- **DESCRIPTION OF THE TASK**
Starting with the line that contains "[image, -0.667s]", repeat each line exactly through the final line of the listing. No picture should appear in the copy.

INFORMATION PROVIDED START

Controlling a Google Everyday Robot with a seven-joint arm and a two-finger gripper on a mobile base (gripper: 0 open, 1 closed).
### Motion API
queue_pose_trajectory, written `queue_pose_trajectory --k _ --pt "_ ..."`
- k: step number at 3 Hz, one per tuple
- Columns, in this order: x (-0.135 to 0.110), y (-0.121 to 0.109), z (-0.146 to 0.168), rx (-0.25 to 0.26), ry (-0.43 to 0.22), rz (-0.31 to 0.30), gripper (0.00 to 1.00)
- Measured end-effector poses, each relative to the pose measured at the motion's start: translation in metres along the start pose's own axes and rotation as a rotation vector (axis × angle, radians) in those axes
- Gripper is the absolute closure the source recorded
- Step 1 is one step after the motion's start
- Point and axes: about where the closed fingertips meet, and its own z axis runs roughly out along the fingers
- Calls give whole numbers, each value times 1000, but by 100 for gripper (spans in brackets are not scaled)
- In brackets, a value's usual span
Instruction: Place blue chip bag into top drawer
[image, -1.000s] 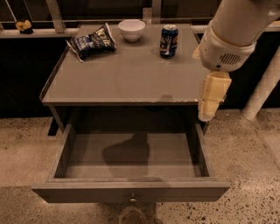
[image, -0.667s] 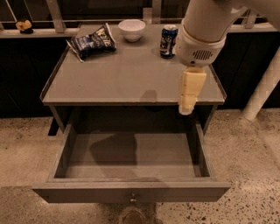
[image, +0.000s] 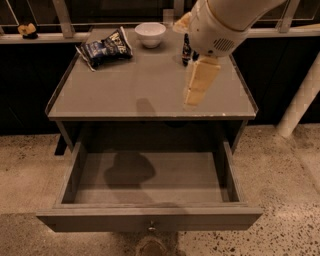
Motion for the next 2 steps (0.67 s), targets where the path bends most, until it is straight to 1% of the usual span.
queue_pose_trajectory --k 1,2 --pt "-14 3 -4 -6 -49 -8 0" --pt "-14 3 -4 -7 -49 -8 0"
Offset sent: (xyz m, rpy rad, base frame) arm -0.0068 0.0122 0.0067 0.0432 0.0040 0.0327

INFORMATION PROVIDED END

- **OUTPUT OF THE EXERCISE**
[image, -0.667s] 
[image, +0.000s] 
Motion for the next 2 steps (0.67 s), targets where the path bends most, until it is straight to 1% of the usual span.
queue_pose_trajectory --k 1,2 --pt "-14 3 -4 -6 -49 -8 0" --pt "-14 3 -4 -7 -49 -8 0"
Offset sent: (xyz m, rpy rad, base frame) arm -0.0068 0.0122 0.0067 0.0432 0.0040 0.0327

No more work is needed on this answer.